▶ WHAT TO WORK ON:
Lines below that include "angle" are the answer; copy each one.

▶ PROVIDED DATA:
%%
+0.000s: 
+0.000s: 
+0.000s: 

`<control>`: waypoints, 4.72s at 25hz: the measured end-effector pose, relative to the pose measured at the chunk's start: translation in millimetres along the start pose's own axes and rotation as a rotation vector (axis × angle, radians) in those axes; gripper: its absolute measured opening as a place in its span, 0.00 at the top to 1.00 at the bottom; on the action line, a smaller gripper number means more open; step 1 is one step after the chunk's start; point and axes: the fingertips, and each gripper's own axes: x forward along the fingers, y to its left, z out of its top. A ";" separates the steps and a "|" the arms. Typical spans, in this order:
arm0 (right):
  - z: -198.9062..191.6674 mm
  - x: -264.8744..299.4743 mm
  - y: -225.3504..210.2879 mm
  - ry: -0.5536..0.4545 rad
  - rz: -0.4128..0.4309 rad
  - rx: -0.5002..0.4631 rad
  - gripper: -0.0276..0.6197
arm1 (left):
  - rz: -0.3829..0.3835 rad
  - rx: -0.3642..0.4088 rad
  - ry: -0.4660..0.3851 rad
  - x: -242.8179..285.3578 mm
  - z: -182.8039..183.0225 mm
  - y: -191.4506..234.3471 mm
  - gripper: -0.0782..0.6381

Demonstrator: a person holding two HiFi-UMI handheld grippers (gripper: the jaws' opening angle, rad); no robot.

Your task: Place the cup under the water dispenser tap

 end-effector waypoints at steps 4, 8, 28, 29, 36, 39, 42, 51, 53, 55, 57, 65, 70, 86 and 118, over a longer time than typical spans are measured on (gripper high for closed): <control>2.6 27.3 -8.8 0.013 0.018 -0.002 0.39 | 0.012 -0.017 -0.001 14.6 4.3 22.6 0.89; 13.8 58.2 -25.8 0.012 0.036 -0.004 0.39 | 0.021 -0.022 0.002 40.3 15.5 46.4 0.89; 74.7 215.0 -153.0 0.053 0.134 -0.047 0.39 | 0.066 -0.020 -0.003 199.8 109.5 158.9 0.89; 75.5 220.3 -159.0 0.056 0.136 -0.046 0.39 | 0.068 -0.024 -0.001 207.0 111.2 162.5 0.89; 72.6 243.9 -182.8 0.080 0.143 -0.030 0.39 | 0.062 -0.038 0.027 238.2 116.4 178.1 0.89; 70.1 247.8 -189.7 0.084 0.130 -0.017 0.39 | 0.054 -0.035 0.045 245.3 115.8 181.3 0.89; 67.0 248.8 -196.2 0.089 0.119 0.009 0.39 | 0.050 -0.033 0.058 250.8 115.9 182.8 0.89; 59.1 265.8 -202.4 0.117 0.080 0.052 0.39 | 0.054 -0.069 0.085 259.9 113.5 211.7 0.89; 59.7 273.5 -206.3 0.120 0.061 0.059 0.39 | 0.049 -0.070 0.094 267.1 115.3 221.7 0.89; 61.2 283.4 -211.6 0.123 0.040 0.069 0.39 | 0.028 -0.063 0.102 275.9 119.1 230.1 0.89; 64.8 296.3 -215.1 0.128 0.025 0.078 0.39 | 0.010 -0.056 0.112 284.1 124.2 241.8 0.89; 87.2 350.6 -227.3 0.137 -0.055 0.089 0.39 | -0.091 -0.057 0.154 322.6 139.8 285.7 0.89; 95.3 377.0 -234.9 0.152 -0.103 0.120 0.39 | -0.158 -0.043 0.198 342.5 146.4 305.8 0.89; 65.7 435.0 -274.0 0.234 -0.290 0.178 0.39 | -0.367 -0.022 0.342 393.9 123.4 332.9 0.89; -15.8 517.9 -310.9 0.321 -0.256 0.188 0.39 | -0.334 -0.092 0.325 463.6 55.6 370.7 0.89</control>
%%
▶ ANSWER SECTION:
`<control>`: waypoints, 4.72s at 25hz: the measured end-effector pose, relative to the pose measured at the chunk's start: translation in millimetres along the start pose's own axes and rotation as a rotation vector (axis × angle, radians) in those axes; gripper: its absolute measured opening as a place in its span, 0.00 at the top to 1.00 at the bottom; on the action line, a smaller gripper number means more open; step 1 is one step after the chunk's start; point and axes: the fingertips, and each gripper's own axes: x forward along the fingers, y to its left, z out of its top. A ";" separates the steps and a "|" the arms. Typical spans, in this order:
Demonstrator: a person holding two HiFi-UMI handheld grippers (gripper: the jaws' opening angle, rad); no robot.

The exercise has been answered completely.